We all know that person who has been talking about changing careers for years, or losing weight, or leaving a relationship…but nothing ever changes. The same ‘problems’ on repeat.
We can all choose this.
To stay in a good job that we don’t love and live for the weekends.
To choose overwhelm and busyness, forever rushed and exhausted.
To keep overworking, over drinking, over procrastinating, overing our days away avoiding the fact we are uncomfortable where we are.
Same problems, old problems, year in year out.
We can choose new problems.
Who the hell am I?
What do I really want?
Who do I want to grow into?
Where am I going?
How am I going to get there?
We can decide between the pain of being stuck or the pain of growing!
The discomfort of a life on repeat or the discomfort of a life of new challenges.

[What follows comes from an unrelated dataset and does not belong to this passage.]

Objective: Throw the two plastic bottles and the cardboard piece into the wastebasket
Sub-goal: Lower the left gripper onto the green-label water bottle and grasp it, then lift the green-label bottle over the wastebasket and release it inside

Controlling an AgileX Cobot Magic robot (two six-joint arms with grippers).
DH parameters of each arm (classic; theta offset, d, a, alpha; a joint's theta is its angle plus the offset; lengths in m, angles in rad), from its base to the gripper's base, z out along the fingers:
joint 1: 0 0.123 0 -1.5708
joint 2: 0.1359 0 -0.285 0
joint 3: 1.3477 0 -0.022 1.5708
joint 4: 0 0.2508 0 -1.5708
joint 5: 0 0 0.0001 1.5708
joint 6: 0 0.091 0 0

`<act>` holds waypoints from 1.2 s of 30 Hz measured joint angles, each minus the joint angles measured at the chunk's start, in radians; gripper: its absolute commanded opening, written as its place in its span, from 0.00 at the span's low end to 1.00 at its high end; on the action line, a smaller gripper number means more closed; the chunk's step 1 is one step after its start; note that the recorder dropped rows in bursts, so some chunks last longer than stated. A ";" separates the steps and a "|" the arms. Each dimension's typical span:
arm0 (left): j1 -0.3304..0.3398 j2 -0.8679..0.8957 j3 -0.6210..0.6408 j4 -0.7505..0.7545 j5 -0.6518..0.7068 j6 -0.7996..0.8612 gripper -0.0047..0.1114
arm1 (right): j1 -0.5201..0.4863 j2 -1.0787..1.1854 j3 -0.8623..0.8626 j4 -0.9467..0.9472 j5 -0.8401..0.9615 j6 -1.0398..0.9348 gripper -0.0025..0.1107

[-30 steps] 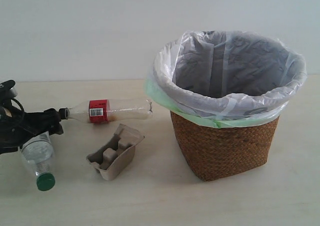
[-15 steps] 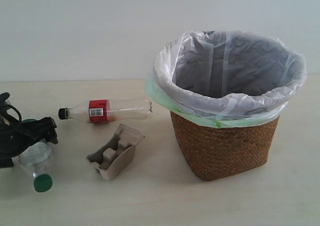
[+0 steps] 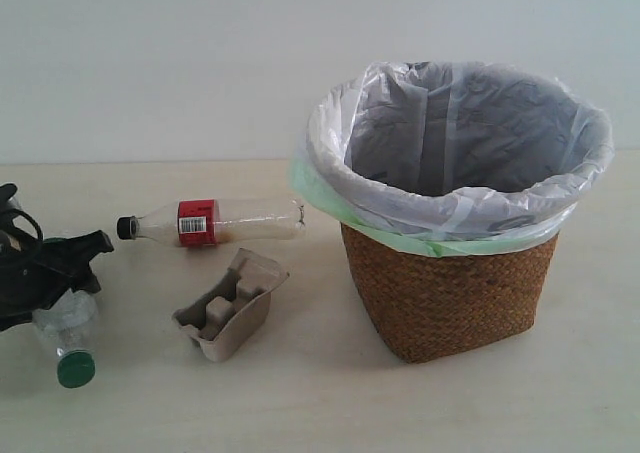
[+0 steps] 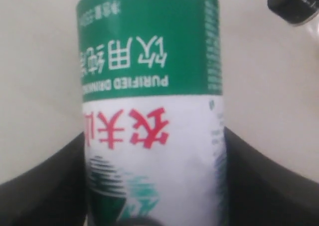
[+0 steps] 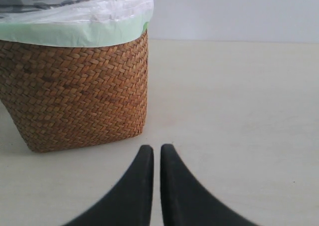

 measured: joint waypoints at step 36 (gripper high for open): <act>0.011 -0.350 -0.542 0.123 0.686 0.665 0.07 | 0.000 0.000 0.000 0.000 0.000 0.000 0.04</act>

So many of us use fear and anxiety as an excuse to quit, or to not even begin.
As a reason not to pursue our dreams.
To not do the work.
To hide in the cave.
Where in your life are you running?
Where are you not willing to look?
Perhaps it is in your relationship or marriage?
In your role as a parent?
Your friendship group or network?
In your relationship with yourself and your body?
In how you turn to food, alcohol, Netflix, shopping, exercise, work to avoid, to numb out from your life?

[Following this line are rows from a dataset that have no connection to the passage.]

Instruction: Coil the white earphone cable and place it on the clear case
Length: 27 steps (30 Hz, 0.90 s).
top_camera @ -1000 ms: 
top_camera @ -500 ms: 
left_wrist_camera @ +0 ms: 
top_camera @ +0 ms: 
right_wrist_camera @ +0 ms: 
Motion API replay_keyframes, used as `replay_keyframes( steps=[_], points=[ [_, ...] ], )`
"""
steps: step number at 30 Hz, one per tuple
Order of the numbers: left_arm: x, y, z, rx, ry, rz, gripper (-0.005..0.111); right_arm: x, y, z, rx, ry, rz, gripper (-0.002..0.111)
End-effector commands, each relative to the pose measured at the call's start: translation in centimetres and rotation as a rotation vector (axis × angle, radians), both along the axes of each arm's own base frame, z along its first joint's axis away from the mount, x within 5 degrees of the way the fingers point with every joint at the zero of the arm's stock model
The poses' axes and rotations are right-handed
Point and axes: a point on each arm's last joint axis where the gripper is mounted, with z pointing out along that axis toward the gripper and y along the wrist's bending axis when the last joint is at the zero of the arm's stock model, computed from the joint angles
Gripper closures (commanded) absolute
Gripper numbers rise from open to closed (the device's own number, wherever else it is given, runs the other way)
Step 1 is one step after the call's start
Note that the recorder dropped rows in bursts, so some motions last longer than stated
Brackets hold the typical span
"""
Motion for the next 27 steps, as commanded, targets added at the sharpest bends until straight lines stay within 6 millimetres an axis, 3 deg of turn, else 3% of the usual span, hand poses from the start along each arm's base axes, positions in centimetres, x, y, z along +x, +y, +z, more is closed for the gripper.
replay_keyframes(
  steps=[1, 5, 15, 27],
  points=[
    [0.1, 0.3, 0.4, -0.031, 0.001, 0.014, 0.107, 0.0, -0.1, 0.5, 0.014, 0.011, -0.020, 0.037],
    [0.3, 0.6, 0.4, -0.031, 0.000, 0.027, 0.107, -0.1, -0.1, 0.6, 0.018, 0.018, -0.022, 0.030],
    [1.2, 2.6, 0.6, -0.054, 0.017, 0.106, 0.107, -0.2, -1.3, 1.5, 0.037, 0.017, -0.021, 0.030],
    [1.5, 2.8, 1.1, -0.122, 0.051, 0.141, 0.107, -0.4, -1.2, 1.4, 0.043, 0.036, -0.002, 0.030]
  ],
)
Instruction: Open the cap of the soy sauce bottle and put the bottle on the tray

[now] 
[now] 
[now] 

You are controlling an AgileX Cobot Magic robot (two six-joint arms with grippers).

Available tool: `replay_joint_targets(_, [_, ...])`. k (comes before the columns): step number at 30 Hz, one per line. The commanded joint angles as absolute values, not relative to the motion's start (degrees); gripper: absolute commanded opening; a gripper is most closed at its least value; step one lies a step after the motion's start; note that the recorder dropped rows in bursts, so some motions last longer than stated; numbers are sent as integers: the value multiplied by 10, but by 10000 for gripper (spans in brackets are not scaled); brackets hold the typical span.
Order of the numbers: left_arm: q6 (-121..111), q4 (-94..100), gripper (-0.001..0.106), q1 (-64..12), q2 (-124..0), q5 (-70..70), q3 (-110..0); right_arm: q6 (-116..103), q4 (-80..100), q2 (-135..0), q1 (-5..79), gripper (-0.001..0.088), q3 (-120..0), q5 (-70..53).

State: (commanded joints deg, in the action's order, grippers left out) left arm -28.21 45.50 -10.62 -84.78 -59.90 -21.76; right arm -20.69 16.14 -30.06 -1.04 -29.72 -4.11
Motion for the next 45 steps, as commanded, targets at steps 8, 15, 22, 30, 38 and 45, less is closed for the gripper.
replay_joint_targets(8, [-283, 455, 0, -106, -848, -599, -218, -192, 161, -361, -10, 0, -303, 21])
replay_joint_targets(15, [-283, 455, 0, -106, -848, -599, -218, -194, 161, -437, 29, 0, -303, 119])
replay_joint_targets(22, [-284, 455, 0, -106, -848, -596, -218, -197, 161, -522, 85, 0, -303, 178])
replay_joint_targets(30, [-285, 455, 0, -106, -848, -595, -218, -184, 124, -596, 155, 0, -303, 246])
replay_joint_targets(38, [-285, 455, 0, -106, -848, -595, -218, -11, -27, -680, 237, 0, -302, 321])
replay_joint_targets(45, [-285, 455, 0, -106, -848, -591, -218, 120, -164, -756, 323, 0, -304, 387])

Tired? Bored? Disconnected? Half alive?
What would your life look like if you stopped running from yourself?
If you turned around?
Took a good look?
And were willing to feel uncomfortable?
You can do hard things.
You can choose new problems.
Ones that will move you forward.
Toward the person you want to be.
Toward being the best possible version of yourself.
You can choose today to turn up as your best self in your marriage, relationships, career, community.
Hard things are part of the deal of being human.
Hard things, when you choose them consciously, lay the path to your dreams.
We all have a choice, we make it every single day.
We either choose:
The same problems, a life on repeat, where every day is the same.
Or a life of new problems, ones we want to have, ones that move us toward growth, toward who we want to be, to freedom.
I promise you, choosing the problems you want to have, choosing the fear and anxiousness that comes with growth, with stretching yourself toward the person you want to be, is the most fulfilling, exciting, joyful thing you can do for yourself.